O vestibular é um instrumento de seleção que somente tem sentido porque o direito à educação não é assegurado pelo Estado. O vestibular atual sequer assegura as vagas daqueles estudantes que foram aprovados nas provas (gerando os chamados excedentes que, em 1968, impulsionaram a rebeldia estudantil e que o vestibular unificado veio fazer desaparecer!). Contudo, a seleção feita pelas próprias universidades, em âmbito estadual, tem o mérito de poder ampliar as interações das escolas de ensino básico com a universidade em cada estado, buscando maior congruência entre a universidade e as escolas, por meio de desejáveis articulações educacionais com a rede pública da educação básica.

As ditas provas de “raciocínio” do ENEM, a pretexto da democratização, vêm promovendo um rebaixamento da agenda de estudos que terá conseqüências muito negativas para a educação básica. É uma quimera afirmar que um exame rebaixado e nacional abre a universidade pública aos setores populares. Como o exame é classificatório, não importa se o último ingressante teve nota 5, 6 ou 9. Este é um sistema que beneficia o mercado privado de educação: os estudantes que não lograram serem classificados nas públicas não terão outra alternativa que a de buscar uma instituição privada. E o MEC, reconhecendo a dita eficiência privada no fornecimento da mercadoria educação, prontamente se disponibiliza a repassar recursos públicos para incentivar as privadas a atender ao crescimento da dem anda.

Ao contrário da publicidade oficial, o ENEM privilegia os estudantes de maior renda.
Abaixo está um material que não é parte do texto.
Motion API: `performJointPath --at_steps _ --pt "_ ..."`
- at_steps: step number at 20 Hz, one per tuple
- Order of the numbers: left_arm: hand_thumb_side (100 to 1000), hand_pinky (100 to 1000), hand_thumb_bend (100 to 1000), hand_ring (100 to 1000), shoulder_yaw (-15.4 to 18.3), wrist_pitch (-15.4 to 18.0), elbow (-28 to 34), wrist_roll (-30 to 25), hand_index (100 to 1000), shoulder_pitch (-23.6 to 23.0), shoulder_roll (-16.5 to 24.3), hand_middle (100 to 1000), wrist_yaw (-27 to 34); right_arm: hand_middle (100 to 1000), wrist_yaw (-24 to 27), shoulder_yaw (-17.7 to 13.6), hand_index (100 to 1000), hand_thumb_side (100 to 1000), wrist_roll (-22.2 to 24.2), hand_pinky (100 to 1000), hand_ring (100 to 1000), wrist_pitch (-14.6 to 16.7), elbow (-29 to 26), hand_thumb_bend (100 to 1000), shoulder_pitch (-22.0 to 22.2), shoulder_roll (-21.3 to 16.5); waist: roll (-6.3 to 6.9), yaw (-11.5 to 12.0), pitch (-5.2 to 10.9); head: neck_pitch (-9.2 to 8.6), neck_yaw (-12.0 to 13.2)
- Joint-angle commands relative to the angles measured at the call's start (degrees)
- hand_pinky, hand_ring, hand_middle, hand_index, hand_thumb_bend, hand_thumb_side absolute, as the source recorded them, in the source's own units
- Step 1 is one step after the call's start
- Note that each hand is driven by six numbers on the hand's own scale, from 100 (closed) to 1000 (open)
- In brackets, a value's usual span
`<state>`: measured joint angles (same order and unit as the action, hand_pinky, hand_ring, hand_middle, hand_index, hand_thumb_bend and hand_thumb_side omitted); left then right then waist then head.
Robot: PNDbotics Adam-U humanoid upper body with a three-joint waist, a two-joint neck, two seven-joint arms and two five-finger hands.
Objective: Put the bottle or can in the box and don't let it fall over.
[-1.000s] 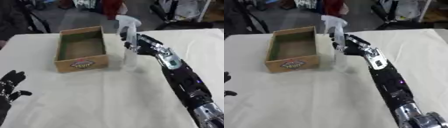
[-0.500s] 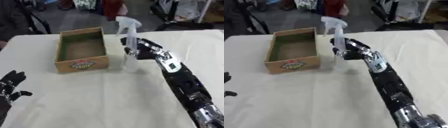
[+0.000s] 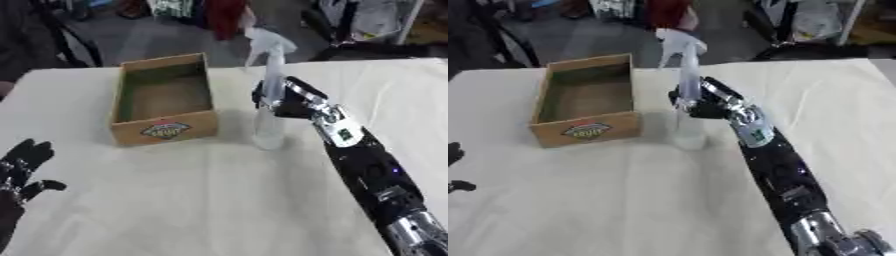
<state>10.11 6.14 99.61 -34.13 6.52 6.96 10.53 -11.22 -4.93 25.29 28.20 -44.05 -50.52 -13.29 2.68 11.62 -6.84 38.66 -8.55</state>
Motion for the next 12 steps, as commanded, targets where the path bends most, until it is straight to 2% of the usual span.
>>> performJointPath --at_steps 1,6,9,12 --pt "918 655 186 1000 0.12 -0.01 0.88 -0.07 1000 0.52 0.33 919 0.13 392 3.28 -0.55 281 470 -4.08 239 414 -0.72 -1.33 100 -1.56 -1.14 0.02 -0.03 0.49 -0.62 -0.33" --pt "919 655 186 1000 0.14 -0.04 0.85 -0.02 1000 0.45 0.38 919 0.09 322 7.04 0.13 208 470 -6.93 215 364 -1.49 -3.54 100 -2.41 -2.19 -0.03 -0.03 0.57 -0.53 -0.29" --pt "920 654 186 1000 0.14 -0.09 0.72 0.01 1000 0.44 0.39 919 0.02 221 9.09 0.14 143 470 -8.65 158 301 -2.29 -4.74 100 -2.86 -2.59 -0.04 0.0 0.61 -0.59 -0.35" --pt "922 654 187 1000 0.17 -0.12 0.57 0.05 1000 0.44 0.42 919 -0.11 199 10.8 0.68 129 470 -9.88 150 281 -2.87 -5.98 100 -3.28 -2.79 -0.11 0.04 0.64 -0.67 -0.51"
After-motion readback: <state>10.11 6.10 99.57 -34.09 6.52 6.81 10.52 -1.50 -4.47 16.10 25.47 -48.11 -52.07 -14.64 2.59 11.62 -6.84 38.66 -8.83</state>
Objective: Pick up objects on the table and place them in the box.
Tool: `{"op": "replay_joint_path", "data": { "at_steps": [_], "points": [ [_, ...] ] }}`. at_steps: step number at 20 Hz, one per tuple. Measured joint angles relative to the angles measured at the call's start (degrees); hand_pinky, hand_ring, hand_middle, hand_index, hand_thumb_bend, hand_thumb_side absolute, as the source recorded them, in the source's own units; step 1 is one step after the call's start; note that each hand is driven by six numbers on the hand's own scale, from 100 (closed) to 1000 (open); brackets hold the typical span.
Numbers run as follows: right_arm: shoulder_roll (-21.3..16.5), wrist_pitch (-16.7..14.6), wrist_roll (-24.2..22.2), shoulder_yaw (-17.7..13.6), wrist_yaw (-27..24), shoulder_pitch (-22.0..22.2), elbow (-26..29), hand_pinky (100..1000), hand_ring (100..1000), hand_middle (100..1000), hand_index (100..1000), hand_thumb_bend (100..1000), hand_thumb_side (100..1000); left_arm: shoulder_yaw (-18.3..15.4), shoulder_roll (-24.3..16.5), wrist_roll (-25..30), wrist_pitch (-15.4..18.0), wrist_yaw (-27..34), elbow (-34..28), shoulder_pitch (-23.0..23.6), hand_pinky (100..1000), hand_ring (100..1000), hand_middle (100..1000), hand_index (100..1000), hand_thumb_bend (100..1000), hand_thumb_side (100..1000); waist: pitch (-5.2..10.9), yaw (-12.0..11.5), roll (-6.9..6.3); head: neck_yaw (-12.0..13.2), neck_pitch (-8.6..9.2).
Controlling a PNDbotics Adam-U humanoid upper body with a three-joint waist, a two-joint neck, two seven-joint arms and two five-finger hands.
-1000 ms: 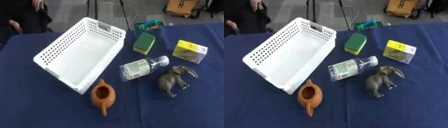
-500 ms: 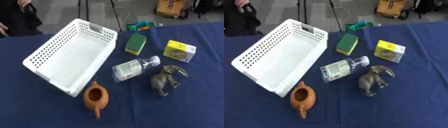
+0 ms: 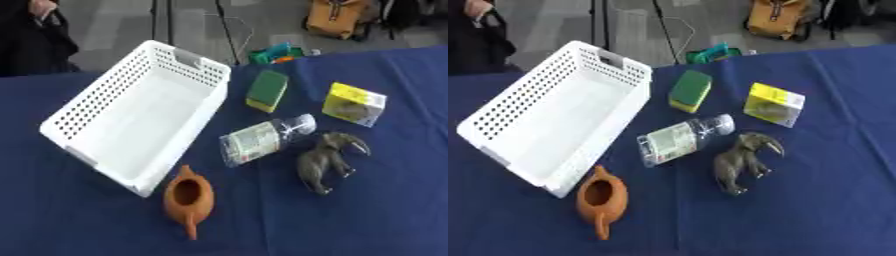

Um estudante paulista que, apesar de elevada nota, não ingressou na faculdade de medicina da USP (dada a concorrência), poderá, com os seus pontos, frequentar o mesmo curso em uma universidade pública em outro estado, desde que tenha recursos. A mobilidade estudantil pretendida somente favorece os que possuem renda para se deslocar, uma vez que as universidades não dispõem de moradias estudantis e políticas de assistência estudantil compatível com as necessidades.

O atual desmonte do ENEM pode ensejar um debate mais amplo e profundo sobre as formas de ingresso na universidade que permita a superação progressiva do vestibular. Experiências de ingresso a partir de políticas públicas de educação nas escolas públicas, considerando a situação econômica dos estudantes, podem ser um viés fecundo, um caminho para que a universalização do direito à educação seja de fato uma universalização em que caibam todos os rostos.

*Professor da Faculdade de Educação da UFRJ

[1] No Documento S⁄CSS⁄W⁄23, de 18 de dezembro de 2000, dirigido ao Conselho de Comércio de Serviços da OMC, os EUA apresentam uma proposta relativa aos serviços de ensino superior, ensino de adultos e de capacitação com o objetivo de “liberalizar a comercialização deste importante setor da economia mundial removendo obstáculos que se opõem à transmissão desses serviços além da fronteiras nacionais por meios eletrônicos ou materiais ou o estabelecimento e exploração de instalações para proporcionar serviços a estudantes em seu país ou no estrangeiro”.

[2] . Tribunal de Contas da União, Acórdão 2731/ 2008.